Karl Barth, ou « l’anti-téfila »

Nous avons souvent dans cette brochure parlé de la «prière», opposée à la Téfila. Voici un texte dû à un grand théologien protestant, qui permettra de mieux saisir cette opposition, et de mieux dégager l’originalité de la Téfila juive (Il s’agit de phrases prises ça et là dans son cours sur la prière).

«Prier signifie s’adresser à celui qui nous a déjà parlé dans l’Evangile et dans la Loi. C’est en face de lui que nous nous trouvons lorsque nous sommes tourmentés par l’imperfection de notre obéissance, par la discontinuité de notre foi. C’est à cause de lui que nous sommes dans la détresse. Lui seul est capable d ‘y porter remède. Nous prions pour lui demander de le faire.» ((Karl Barth – La Prière, tr. fr. Collection « Foi Vivante » p.22-23)

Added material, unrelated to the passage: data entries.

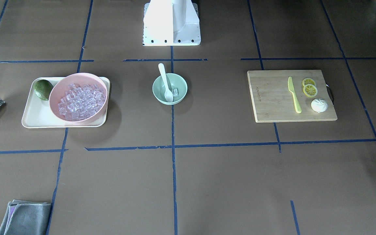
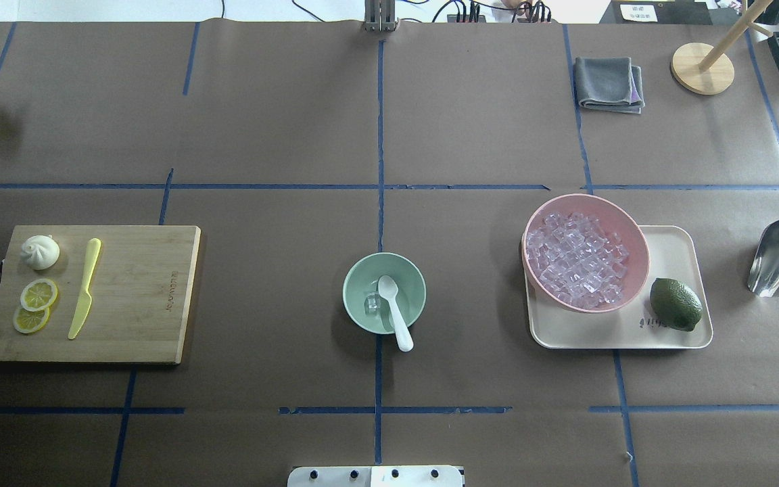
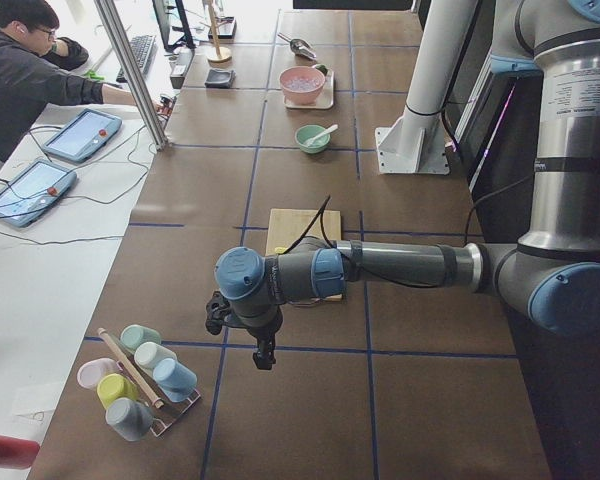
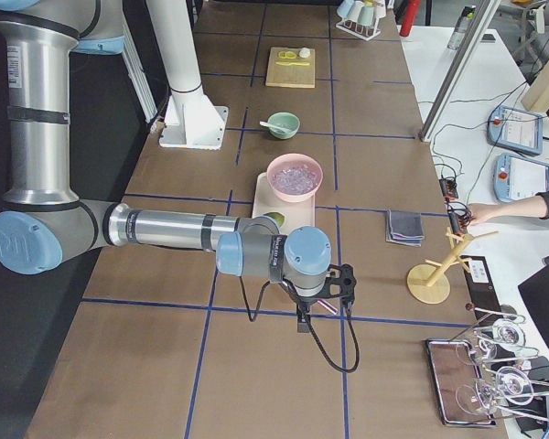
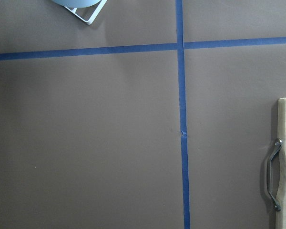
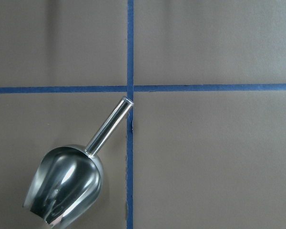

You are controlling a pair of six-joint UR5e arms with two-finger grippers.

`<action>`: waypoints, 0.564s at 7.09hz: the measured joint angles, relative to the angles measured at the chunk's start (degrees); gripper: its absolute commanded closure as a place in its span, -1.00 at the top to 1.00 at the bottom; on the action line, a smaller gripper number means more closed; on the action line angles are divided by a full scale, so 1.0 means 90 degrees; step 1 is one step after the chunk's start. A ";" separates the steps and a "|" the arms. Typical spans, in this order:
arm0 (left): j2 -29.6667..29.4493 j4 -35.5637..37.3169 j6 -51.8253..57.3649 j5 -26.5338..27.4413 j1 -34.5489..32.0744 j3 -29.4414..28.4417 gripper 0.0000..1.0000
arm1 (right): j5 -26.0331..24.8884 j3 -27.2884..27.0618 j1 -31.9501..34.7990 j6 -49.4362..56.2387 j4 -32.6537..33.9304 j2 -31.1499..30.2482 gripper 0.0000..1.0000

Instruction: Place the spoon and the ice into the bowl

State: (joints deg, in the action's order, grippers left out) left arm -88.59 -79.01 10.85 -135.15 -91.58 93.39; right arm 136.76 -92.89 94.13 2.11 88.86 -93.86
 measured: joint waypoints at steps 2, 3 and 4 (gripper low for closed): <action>0.0000 -0.0007 -0.0036 -0.0003 0.0000 0.0007 1.00 | 0.0000 -0.0001 0.0000 0.0000 0.0000 -0.0007 0.99; 0.0004 -0.0069 -0.0106 -0.0002 -0.0003 0.0008 1.00 | 0.0000 -0.0001 0.0000 0.0000 -0.0002 -0.0009 0.99; 0.0018 -0.0257 -0.0260 0.0003 -0.0007 -0.0008 1.00 | 0.0000 -0.0005 0.0000 0.0000 -0.0006 -0.0008 0.99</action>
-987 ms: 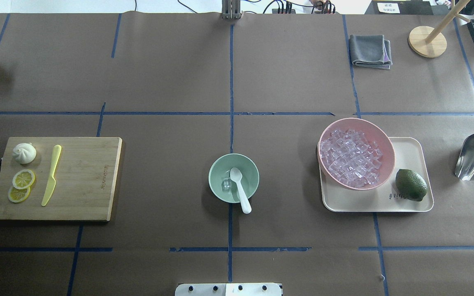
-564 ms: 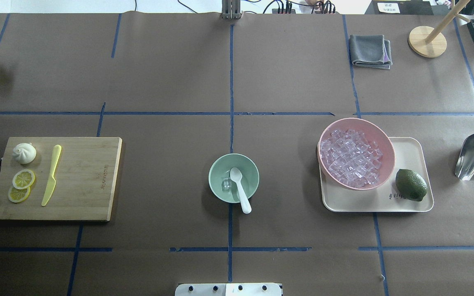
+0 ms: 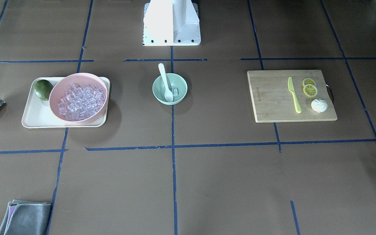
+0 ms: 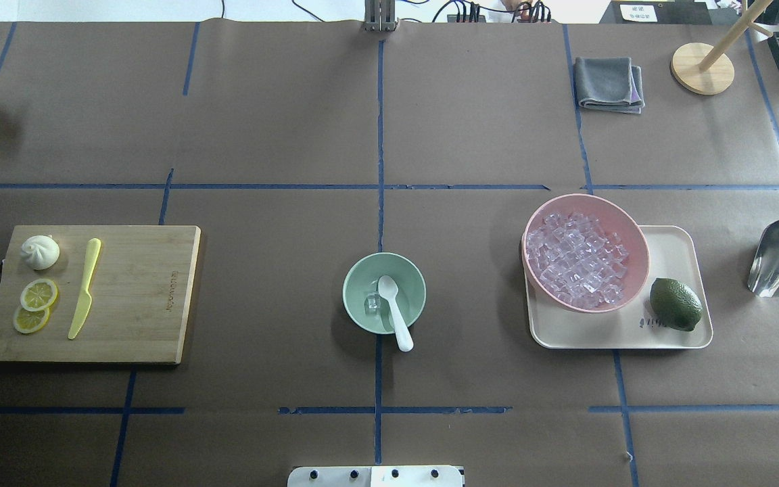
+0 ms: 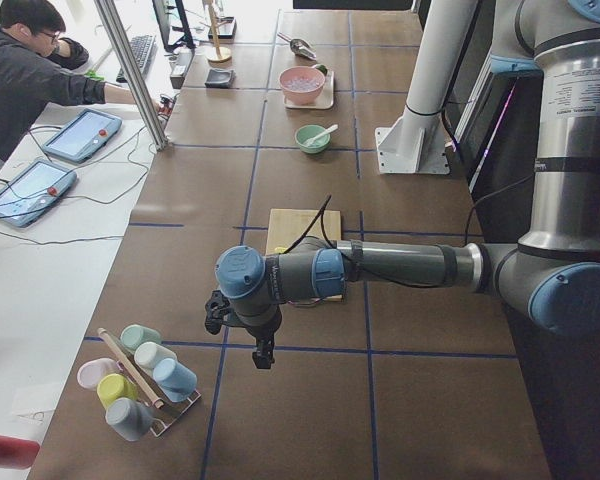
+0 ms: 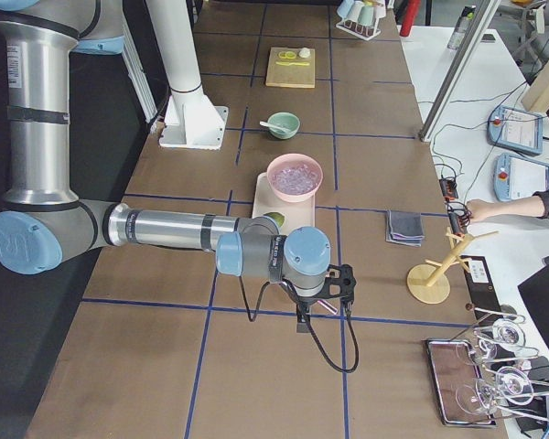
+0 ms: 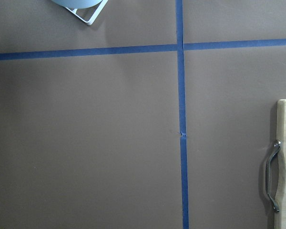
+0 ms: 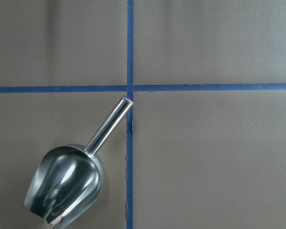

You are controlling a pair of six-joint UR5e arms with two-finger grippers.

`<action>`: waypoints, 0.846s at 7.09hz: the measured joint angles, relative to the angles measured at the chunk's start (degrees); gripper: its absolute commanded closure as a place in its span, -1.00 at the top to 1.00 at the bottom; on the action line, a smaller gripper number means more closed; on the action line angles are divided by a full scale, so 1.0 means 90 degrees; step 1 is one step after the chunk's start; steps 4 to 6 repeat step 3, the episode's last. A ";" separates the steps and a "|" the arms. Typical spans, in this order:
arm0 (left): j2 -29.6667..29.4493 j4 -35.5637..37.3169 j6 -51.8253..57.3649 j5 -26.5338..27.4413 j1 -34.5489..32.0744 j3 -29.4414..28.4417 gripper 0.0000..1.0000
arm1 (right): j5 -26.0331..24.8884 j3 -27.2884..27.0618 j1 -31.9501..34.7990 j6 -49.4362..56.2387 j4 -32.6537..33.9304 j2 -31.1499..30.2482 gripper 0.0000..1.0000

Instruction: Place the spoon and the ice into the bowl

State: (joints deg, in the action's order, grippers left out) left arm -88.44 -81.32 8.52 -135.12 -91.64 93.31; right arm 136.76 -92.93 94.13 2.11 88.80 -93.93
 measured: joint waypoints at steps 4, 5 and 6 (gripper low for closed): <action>0.0016 -0.0653 -0.0344 0.0004 -0.0003 -0.0248 1.00 | -0.0002 -0.0006 0.0000 0.0000 -0.0003 0.0007 0.99; 0.0016 -0.0653 -0.0344 0.0004 -0.0003 -0.0248 1.00 | -0.0002 -0.0006 0.0000 0.0000 -0.0003 0.0007 0.99; 0.0016 -0.0653 -0.0344 0.0004 -0.0003 -0.0248 1.00 | -0.0002 -0.0006 0.0000 0.0000 -0.0003 0.0007 0.99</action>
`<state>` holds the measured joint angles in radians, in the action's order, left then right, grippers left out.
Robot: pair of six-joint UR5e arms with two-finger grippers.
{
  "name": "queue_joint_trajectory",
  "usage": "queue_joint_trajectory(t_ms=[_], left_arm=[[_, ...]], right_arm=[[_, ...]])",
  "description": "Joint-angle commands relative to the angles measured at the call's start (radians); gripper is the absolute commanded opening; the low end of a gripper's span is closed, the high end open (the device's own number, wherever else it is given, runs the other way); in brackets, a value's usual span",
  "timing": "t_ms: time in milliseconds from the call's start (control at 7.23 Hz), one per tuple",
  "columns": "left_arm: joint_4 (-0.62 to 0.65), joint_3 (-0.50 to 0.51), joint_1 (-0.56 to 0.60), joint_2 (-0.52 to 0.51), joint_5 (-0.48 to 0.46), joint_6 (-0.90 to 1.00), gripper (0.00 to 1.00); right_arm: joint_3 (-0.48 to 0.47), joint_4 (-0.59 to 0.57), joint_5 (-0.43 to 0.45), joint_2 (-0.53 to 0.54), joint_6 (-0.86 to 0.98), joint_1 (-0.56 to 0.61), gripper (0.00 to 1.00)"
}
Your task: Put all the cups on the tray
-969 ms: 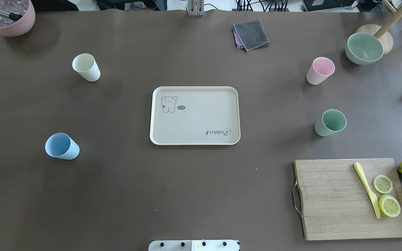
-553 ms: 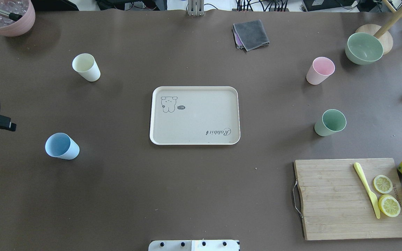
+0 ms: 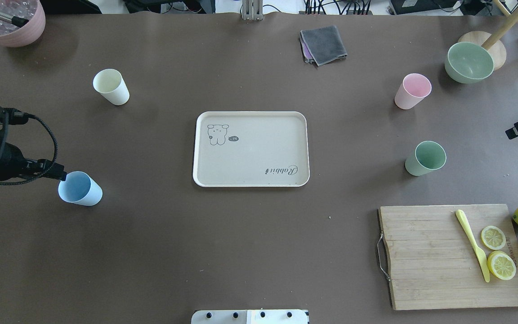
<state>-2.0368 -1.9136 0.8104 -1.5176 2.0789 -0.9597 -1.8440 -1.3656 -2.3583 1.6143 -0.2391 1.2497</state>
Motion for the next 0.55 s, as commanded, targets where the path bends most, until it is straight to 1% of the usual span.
queue_joint_trajectory(t_ms=[0, 277, 415], left_arm=[[0.000, 0.018, -0.025, -0.012, 0.000, -0.019, 0.80], [0.000, 0.015, -0.045, -0.009, 0.003, -0.036, 0.40], [0.000, 0.012, -0.062, -0.010, 0.001, -0.066, 0.25]], right_arm=[[0.000, -0.004, -0.001, -0.004, -0.006, -0.016, 0.96], [0.011, -0.009, 0.001, -0.033, -0.044, -0.041, 0.93], [0.018, -0.007, 0.002, -0.046, -0.060, -0.050, 0.93]])
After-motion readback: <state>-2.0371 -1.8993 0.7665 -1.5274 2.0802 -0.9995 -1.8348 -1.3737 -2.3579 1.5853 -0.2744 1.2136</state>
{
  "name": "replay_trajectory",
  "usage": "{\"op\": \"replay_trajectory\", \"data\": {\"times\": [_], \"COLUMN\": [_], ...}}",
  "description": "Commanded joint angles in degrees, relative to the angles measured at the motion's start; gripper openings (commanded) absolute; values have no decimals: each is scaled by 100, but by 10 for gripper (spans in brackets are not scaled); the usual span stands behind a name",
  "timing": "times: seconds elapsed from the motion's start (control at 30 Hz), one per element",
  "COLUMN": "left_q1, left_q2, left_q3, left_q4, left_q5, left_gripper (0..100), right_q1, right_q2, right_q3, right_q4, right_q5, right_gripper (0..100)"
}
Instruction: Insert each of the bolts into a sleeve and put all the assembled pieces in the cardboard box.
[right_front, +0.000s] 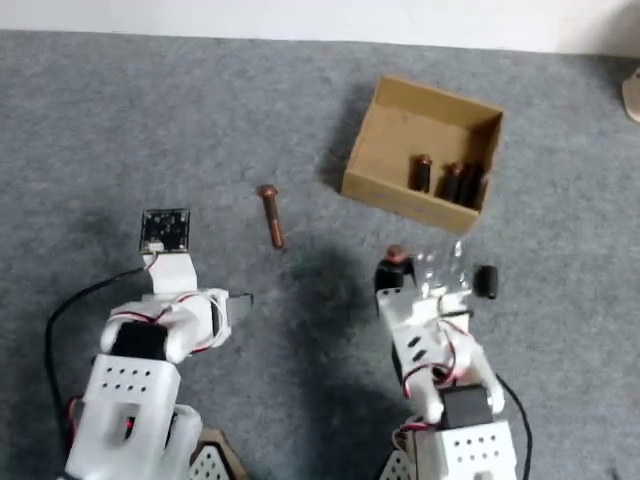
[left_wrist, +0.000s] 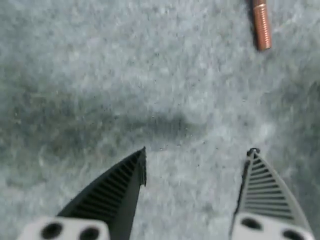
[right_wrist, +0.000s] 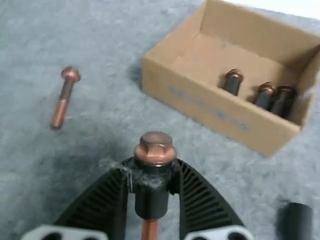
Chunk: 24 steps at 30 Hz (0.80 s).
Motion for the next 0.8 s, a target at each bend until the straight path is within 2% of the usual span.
{"op": "replay_trajectory", "data": {"times": [0.0, 0.2, 0.43, 0.77], "left_q1": [-57, -57, -48, -48], "left_q2": [-22, -22, -22, -13], "left_q3": [4, 22, 92, 180], "left_q4": [-193, -193, -220, -440], "left_q5": [-88, -273, -290, -299], "left_gripper": [295, 295, 294, 294], "right_q1": [330, 620, 840, 910], "right_q2": [1464, 3969, 5859, 8242], "right_q3": [-1059, -2651, -4760, -7705], "right_q4": [-505, -892, -848, -127], "right_q5": [-53, -211, -369, -378], "right_gripper": [5, 5, 5, 5]}}
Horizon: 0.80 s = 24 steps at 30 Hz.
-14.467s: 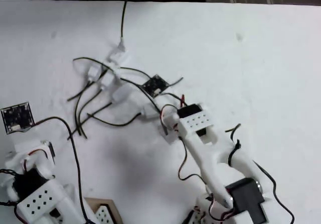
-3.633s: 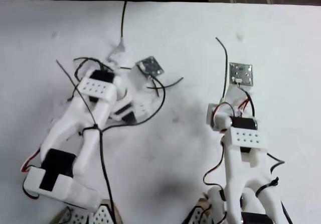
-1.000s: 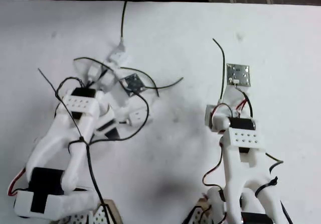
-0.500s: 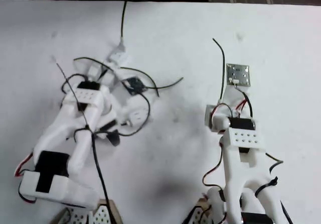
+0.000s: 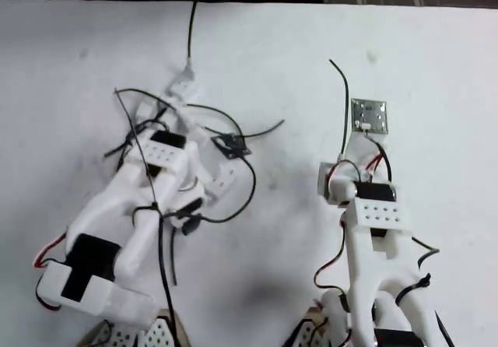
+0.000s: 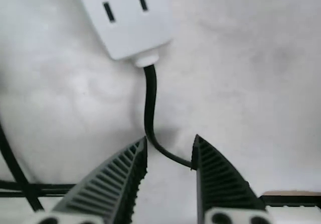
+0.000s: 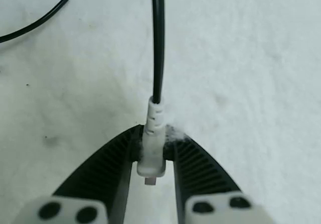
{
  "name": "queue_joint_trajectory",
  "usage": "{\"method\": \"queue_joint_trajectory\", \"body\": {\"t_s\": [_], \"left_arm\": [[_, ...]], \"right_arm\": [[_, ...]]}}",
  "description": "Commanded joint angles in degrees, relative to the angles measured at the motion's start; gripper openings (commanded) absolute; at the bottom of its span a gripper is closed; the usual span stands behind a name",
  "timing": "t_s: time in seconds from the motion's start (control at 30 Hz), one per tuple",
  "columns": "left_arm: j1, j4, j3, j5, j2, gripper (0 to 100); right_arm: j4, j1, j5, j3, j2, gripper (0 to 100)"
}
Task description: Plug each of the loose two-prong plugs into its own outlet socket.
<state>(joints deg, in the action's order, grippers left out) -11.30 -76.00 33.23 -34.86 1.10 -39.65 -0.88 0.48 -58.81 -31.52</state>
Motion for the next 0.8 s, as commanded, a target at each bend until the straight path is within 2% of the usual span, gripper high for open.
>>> {"method": "queue_joint_trajectory", "body": {"t_s": [0.0,0.17,0.3,0.37,0.53,0.7,0.77], "left_arm": [[-0.4,-2.9,-2.7,0.9,-3.7,16],[-3.5,-5.9,-2.6,5.3,-18.1,17],[-1.3,-5.6,-0.8,5.6,-28.1,27],[-0.1,-4.5,1.5,5.6,-31.6,29],[0.2,5.4,12.0,6.3,-39.9,26],[0.2,17.3,23.4,17.8,-50.8,24],[0.2,19.8,27.4,18.9,-56.5,24]], "right_arm": [[0.7,0.4,0.7,0.4,-1.7,1.7],[0.6,0.5,0.7,0.4,-2.2,1.7],[-1.5,1.6,0.7,0.7,-2.2,1.7],[-3.2,3.8,0.8,0.8,-2.7,1.7],[-8.9,10.2,4.4,1.9,-10.7,1.7],[-18.0,21.0,4.9,2.6,-21.0,1.7],[-20.9,25.1,5.6,2.6,-24.7,1.7]]}}
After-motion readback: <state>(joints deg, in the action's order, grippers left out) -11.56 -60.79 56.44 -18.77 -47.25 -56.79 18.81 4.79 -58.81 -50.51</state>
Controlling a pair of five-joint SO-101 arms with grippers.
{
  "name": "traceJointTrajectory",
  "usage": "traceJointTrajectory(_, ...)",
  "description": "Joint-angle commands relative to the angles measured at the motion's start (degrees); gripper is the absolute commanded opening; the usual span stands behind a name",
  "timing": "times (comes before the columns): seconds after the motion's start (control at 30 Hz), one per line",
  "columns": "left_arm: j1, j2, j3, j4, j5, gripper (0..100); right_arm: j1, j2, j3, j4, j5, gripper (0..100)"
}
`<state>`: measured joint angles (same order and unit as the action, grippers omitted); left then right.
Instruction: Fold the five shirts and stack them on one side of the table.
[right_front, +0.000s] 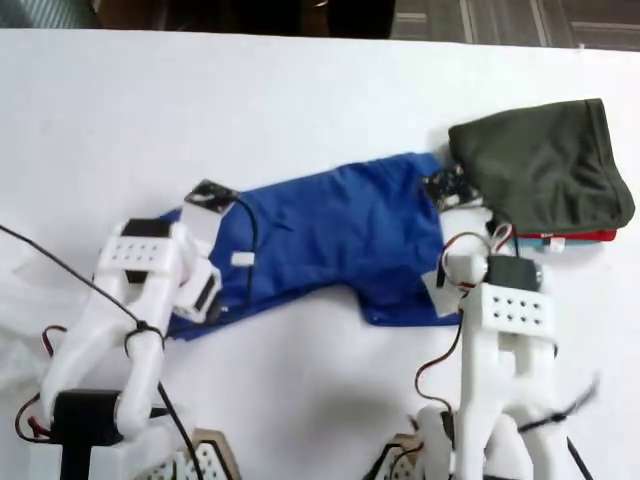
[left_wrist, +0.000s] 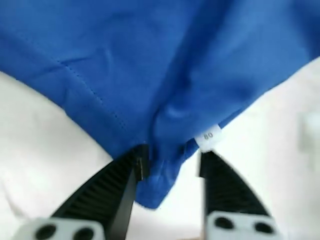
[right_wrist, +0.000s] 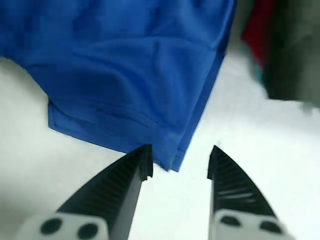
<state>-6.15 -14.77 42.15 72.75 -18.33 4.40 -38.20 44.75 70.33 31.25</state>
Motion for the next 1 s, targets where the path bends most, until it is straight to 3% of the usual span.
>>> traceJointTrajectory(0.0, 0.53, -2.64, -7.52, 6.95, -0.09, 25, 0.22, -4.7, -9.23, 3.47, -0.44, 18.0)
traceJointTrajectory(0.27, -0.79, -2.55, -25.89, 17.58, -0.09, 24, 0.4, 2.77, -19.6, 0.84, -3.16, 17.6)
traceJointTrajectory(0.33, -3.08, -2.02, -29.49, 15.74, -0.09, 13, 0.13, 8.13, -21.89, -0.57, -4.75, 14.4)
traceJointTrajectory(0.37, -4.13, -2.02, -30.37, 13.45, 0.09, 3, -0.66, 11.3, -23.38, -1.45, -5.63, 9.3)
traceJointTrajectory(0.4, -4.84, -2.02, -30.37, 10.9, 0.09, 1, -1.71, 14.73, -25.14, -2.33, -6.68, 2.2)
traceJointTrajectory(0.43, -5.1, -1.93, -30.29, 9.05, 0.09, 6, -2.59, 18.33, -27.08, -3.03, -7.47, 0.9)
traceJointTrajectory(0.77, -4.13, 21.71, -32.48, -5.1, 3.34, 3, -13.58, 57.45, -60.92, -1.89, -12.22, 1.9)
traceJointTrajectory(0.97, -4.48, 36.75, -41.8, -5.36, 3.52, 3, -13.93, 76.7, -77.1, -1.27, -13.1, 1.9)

«Obéir à la grâce, être reconnaissant, signifie que la prière est aussi une action de l’homme qui se connait pécheur et qui appelle la grâce de DieuÉ Quand nous prions, notre condition humaine est dévoilée, nous savons que nous sommes dans cette détresse et dans cet espoir. C’est Dieu qui nous met dans cette situation ; mais en même temps, il vient à notre aide. La prière est ainsi la réponse de l’homme quand il comprend sa détresse et sait qu’un secours vient à lui.» (Karl Barth – La Prière, tr. fr. Collection « Foi Vivante » p.34-35)

Bien entendu, nous aurions pu relever dans ce texte des passages plus en rapport avec l’explication que nous avons donnée de la Téfila, notamment ceux où il est question d’acte communautaire, de notre « relation avec les exigences de ce monde ». Néanmoins l’esprit est radicalement différent. Comme le contenu véhiculé par le terme de « prière » est en gros celui que décrit Karl BARTH, cette mise au clair pouvait avoir du bon.

« C’est par la connaissance du noir que l’on connaît le blanc ; par la connaissance du blanc que l’on connaît le noir », écrit le Maharal au début de son Netsa’h Israël.